NMIT benefitted from the many out-of-the-box features provided by CWP. This effectively enabled us to migrate our old website in a really short time frame, because we didn’t have to start from scratch. Critically, scalable responsive design was embedded within the new CMS, which enabled us to deploy a responsive website very quickly and easily. Building a site on a “work in progress” platform was a challenge, but this opportunity allowed NMIT to provide valuable feedback which has since been added to improve CWP.

The website contains 90+ pages which are generated by a third party application called ebs4 (our “master database” or student management system). These pages can automatically pull in NMIT programme and courses content from the ebs4, ensuring this content is accurate and up to date.

We used the sub-sites feature to really cost effectively create a simple new website for the Top of the South Trades Academy.

We have also launched a version of the NMIT website in Mandarin using the Translatable module, which enabled us to launch our China website without any significant additional investment in development. We’re hoping that future enhancements to the CWP CMS will include the ability to embed YouKu videos, given that YouTube is blocked in China.

Managing the co-funded development pool

Built into the monthly cost of using CWP is a contribution to the co-funded development pool. The pool can be used in range of ways including building new features and themes, adding features built by agencies into the standard CWP website and making improvements to the SilverStripe CMS. As usage of CWP and contribution to the pool grows, so do the expectations from agencies as to how it is managed, and the value it delivers.

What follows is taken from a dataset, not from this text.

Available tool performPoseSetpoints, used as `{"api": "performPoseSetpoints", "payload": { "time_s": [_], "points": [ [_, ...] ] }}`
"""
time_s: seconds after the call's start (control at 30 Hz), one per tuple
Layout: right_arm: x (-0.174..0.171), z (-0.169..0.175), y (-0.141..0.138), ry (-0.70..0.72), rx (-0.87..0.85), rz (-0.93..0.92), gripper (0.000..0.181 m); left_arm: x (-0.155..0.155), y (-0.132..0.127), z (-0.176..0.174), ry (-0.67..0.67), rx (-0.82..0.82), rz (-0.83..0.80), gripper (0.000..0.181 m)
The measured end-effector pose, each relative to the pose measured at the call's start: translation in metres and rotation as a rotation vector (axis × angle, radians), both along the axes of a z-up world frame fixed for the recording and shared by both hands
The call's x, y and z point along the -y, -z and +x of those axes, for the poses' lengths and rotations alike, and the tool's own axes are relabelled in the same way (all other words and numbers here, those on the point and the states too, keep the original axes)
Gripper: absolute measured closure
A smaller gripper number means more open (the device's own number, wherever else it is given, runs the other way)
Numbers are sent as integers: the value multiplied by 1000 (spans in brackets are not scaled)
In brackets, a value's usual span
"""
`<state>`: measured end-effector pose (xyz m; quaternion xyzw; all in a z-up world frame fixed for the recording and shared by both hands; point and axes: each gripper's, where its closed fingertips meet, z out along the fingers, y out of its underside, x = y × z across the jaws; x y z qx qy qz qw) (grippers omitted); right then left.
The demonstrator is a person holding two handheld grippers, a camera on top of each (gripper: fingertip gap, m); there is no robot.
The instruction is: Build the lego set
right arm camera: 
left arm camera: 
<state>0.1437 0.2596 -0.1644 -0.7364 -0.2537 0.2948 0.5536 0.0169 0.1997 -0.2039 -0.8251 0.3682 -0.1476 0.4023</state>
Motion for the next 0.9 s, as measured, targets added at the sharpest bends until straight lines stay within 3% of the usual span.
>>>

We started with a simple approach to prioritising the backlog with agencies. We received feedback from the agencies that they wanted to know more detail about how it works. They also agreed that a proportional approach should be taken, giving agencies that are using more instances more of a say in how the hours are used.

So we have run workshops to provide clarity, visibility and transparency. Clarity relates to all the processes being clear, documented and available to participating agencies; visibility as to what is logged, underway and completed; and transparency as to the decision-making and the planning. All of this information will be available to participating agencies through the CWP shared workspace in March 2014.

News and updates

Since my last CWP blog post, New Zealand Blood Service, the Treasury and the Financial Markets Authority have signed up. There are now 19 participating agencies.

New websites launched on CWP include:

2 comments

  1. Comment #1. Nishant:

    Good article and lot of useful information.
    re: mpi.govt.nz
    how do you choose your content platform? was there any set criteria?

  2. Comment #2. Stephen Moore:

    We had developed a set of criteria/ requirements for our new website, which included things like search, functionality, accessibility, publishing content, reporting and analytics, mobility/ responsive design, usability etc. The detailed requirements were based on user research.
    However, MPI has always been supportive of all-of-government initiatives, so rather than evaluating a range of content platforms, our starting point was to evaluate our criteria against the CWP and use CWP unless there was a good reason not to – which their wasn’t.